• _INSTRUCTIONS TO FOLLOW_
Narrow the data below down to the lines containing "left".
── THE DATA ──
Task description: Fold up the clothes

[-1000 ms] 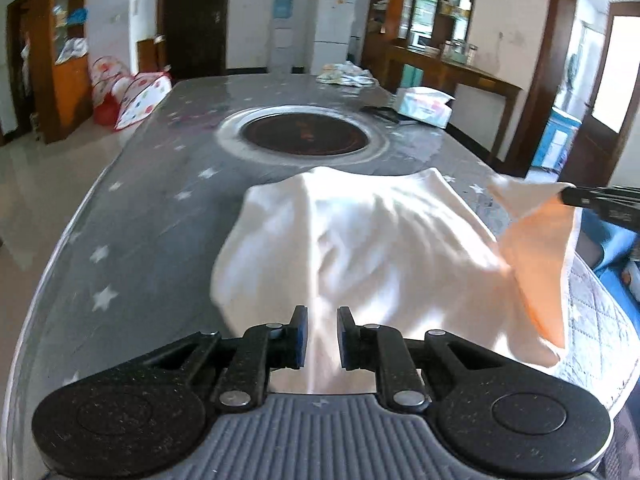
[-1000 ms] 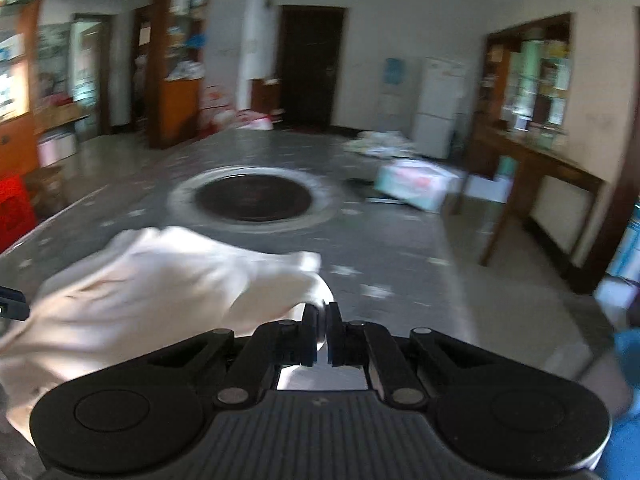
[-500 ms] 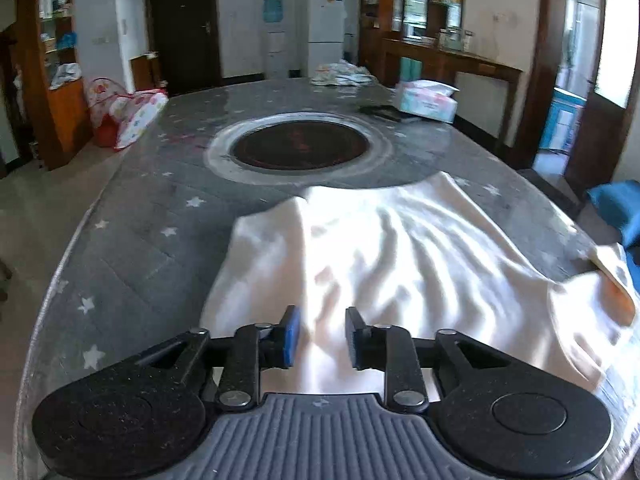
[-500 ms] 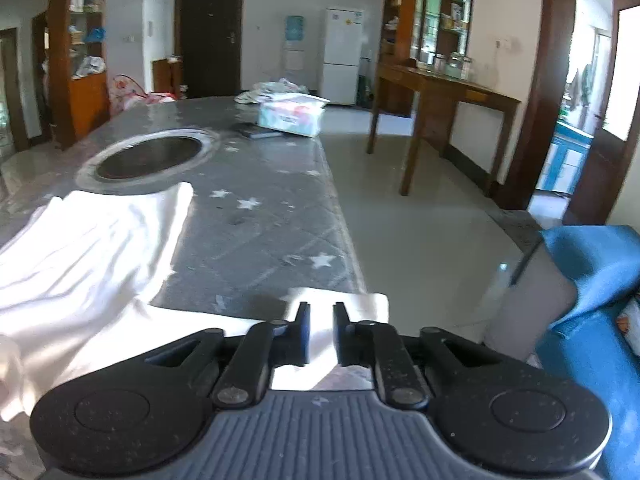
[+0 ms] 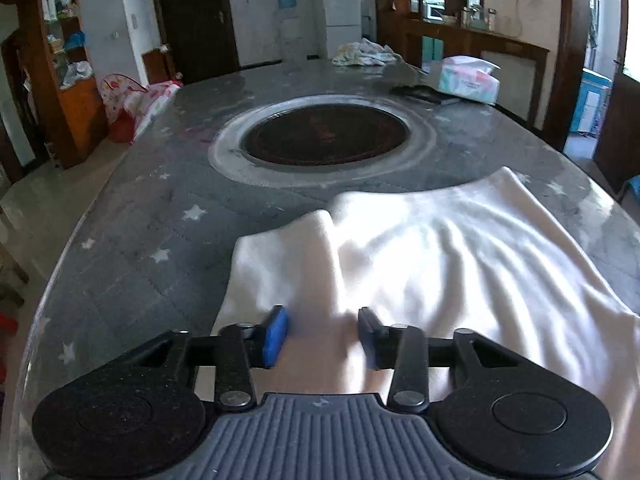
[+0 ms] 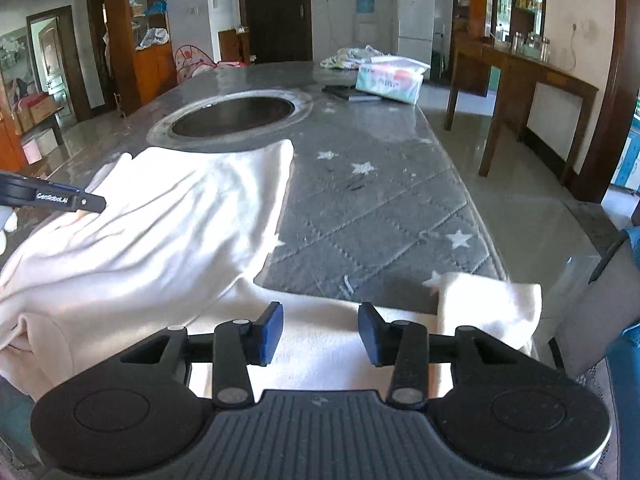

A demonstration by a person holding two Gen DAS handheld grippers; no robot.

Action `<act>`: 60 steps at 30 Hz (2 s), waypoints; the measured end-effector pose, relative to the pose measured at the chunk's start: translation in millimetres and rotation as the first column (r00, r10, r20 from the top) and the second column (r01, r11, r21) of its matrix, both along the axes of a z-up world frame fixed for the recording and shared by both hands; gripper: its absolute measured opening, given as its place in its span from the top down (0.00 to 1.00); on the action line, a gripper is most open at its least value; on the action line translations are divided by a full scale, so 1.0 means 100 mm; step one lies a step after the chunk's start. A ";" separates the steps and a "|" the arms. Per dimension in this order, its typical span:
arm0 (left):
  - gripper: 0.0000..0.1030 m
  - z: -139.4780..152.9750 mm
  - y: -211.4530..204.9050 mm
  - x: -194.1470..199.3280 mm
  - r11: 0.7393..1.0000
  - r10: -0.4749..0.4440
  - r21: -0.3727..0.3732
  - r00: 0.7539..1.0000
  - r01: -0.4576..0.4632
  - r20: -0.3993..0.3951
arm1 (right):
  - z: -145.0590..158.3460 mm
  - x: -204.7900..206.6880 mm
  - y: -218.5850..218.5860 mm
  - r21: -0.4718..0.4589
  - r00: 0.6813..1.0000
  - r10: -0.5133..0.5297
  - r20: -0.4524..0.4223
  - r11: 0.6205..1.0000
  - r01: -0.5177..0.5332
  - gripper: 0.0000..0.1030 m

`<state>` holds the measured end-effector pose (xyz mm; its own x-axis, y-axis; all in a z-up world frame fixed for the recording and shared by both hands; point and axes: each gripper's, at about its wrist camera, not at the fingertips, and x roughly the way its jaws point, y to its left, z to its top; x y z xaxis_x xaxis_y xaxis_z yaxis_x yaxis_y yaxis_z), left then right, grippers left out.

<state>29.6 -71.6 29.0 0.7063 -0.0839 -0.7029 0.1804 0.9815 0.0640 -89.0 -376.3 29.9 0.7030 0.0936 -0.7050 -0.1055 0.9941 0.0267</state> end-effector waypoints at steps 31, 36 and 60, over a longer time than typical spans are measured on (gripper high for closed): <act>0.88 0.02 1.98 -1.32 0.856 0.502 -0.110 0.863 -0.505 -0.058 | -0.04 0.01 -0.06 -0.046 0.998 0.045 -0.042 0.998 -0.047 0.41; 0.82 0.23 1.88 -1.27 0.874 0.481 -0.073 0.877 -0.480 -0.011 | 0.03 0.03 -0.05 -0.042 0.998 0.059 -0.031 0.997 -0.061 0.41; 0.66 0.01 0.41 0.35 0.983 -0.102 -0.158 0.994 0.097 -0.023 | 0.15 0.24 0.18 -0.001 0.990 0.143 0.011 0.990 -0.143 0.41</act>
<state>64.5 -31.1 30.1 0.6667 -0.2637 -0.6971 0.2774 0.9559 -0.0964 -64.6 -358.1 45.2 0.6901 0.1935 -0.6973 -0.2467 0.9688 0.0247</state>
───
• _RESPONSE FOR THIS EXERCISE_
arm0 (left):
`<state>` holds the measured end-effector pose (xyz mm; its own x-axis, y-axis; all in a z-up world frame fixed for the recording and shared by both hands; point and axes: each gripper's, at about its wrist camera, not at the fingertips, and x roughly the way its jaws point, y to its left, z to its top; x y z xaxis_x xaxis_y xaxis_z yaxis_x yaxis_y yaxis_z), left then right, grippers left out.

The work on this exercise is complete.